### Activity:
The output should contain the listing word for word and no pictures.

——————————

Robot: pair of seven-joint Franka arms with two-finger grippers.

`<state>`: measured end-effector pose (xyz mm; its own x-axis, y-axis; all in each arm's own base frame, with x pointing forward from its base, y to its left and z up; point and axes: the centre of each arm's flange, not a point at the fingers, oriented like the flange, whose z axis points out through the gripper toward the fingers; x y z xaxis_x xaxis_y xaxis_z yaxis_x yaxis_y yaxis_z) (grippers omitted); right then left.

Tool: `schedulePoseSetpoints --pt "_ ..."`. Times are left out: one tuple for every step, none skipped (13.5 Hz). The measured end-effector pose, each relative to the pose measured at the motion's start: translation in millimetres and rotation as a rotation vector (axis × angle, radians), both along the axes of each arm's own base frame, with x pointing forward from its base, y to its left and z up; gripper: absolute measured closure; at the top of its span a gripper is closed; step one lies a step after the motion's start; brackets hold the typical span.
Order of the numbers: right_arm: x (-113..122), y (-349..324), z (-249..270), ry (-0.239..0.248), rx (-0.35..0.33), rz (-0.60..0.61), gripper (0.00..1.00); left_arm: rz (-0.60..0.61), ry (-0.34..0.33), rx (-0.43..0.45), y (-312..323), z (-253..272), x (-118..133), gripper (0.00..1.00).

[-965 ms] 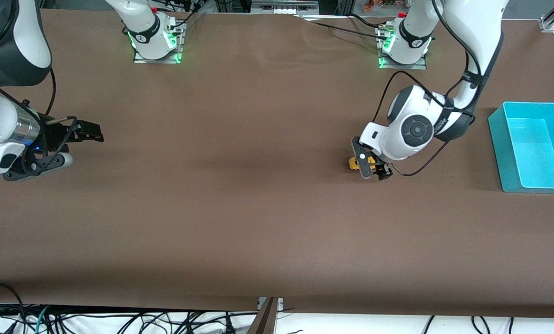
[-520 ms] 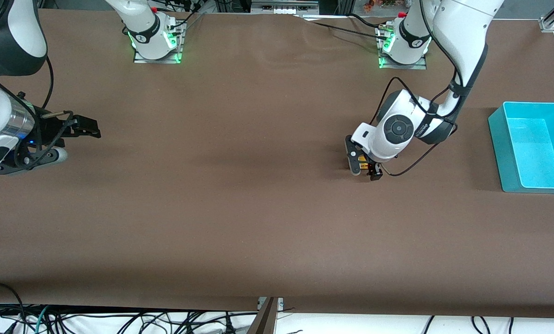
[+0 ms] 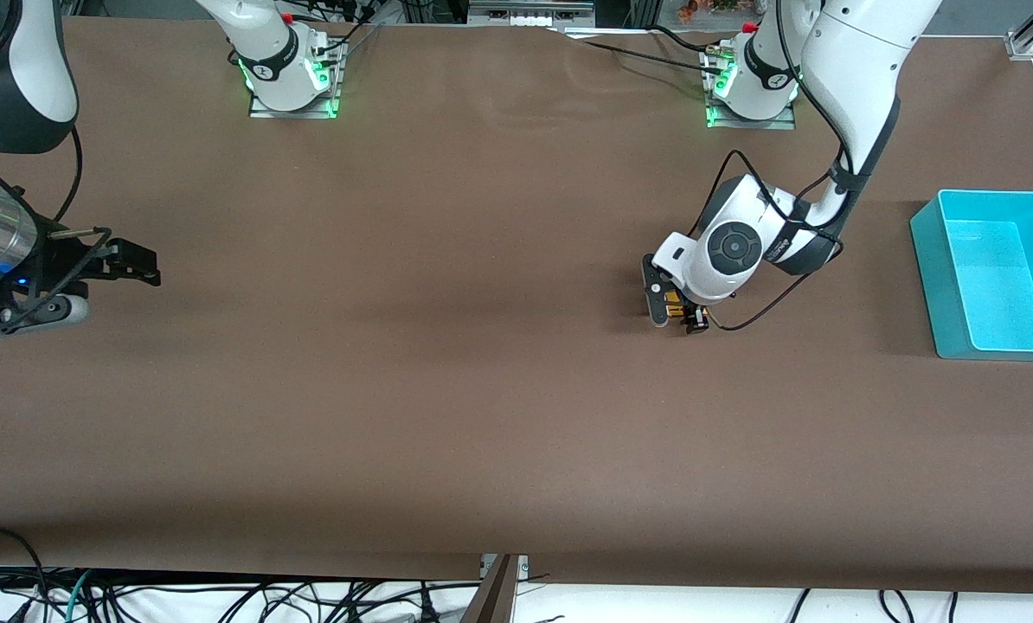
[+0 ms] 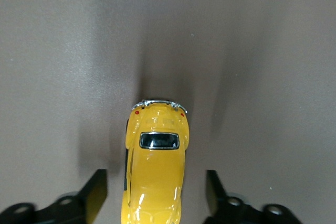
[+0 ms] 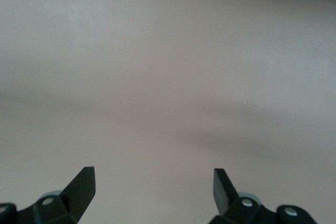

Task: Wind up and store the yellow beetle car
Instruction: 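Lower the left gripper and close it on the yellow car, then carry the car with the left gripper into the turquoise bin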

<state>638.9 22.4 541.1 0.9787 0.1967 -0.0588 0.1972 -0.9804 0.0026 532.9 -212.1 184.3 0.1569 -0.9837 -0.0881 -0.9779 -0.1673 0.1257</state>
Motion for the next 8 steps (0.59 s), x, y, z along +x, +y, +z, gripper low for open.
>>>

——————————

### Answer for this exercise:
Robot: pair of seven-joint Franka arms with two-finger grippers.

`<state>`: measured end-effector pose (xyz mm; its own x-axis, y-axis; all in each arm's own base frame, with x pointing forward from its base, y to its left and z up; point and axes: the centre of each arm's flange, not a point at the fingers, oriented like the flange, whose z axis points out through the gripper toward the fingers; x y z xaxis_x xaxis_y xaxis_z yaxis_x yaxis_y yaxis_z) (grippers omitted); right then left.

Tool: `schedulePoseSetpoints --pt "_ ..."`. Times are left out: one tuple for every step, none skipped (13.5 Hz). The measured end-effector pose, each relative to the pose measured at the motion's start: translation in millimetres and rotation as a rotation vector (axis × angle, radians), both along the axes of each arm's own base frame, with x pointing forward from its base, y to its left and z up; gripper: absolute measured closure; at the top of its span a gripper is closed; step one lies a step after the motion's start; brackets hold the typical span.
Order of the numbers: right_arm: x (-113..122), y (-349..324), z (-249..270), ry (-0.239..0.248), rx (-0.35..0.33), rz (-0.60..0.61), gripper (0.00..1.00); left_arm: rz (-0.60..0.61), ry (-0.34..0.33), rx (-0.43..0.45), y (-312..323), z (-253..272), x (-118..133), gripper (0.00..1.00).

[-965 ms] 
[-520 ms] 
[+0 ms] 
[+0 ms] 
[+0 ms] 

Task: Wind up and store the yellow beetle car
Instruction: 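Lower the left gripper and close it on the yellow car, then carry the car with the left gripper into the turquoise bin
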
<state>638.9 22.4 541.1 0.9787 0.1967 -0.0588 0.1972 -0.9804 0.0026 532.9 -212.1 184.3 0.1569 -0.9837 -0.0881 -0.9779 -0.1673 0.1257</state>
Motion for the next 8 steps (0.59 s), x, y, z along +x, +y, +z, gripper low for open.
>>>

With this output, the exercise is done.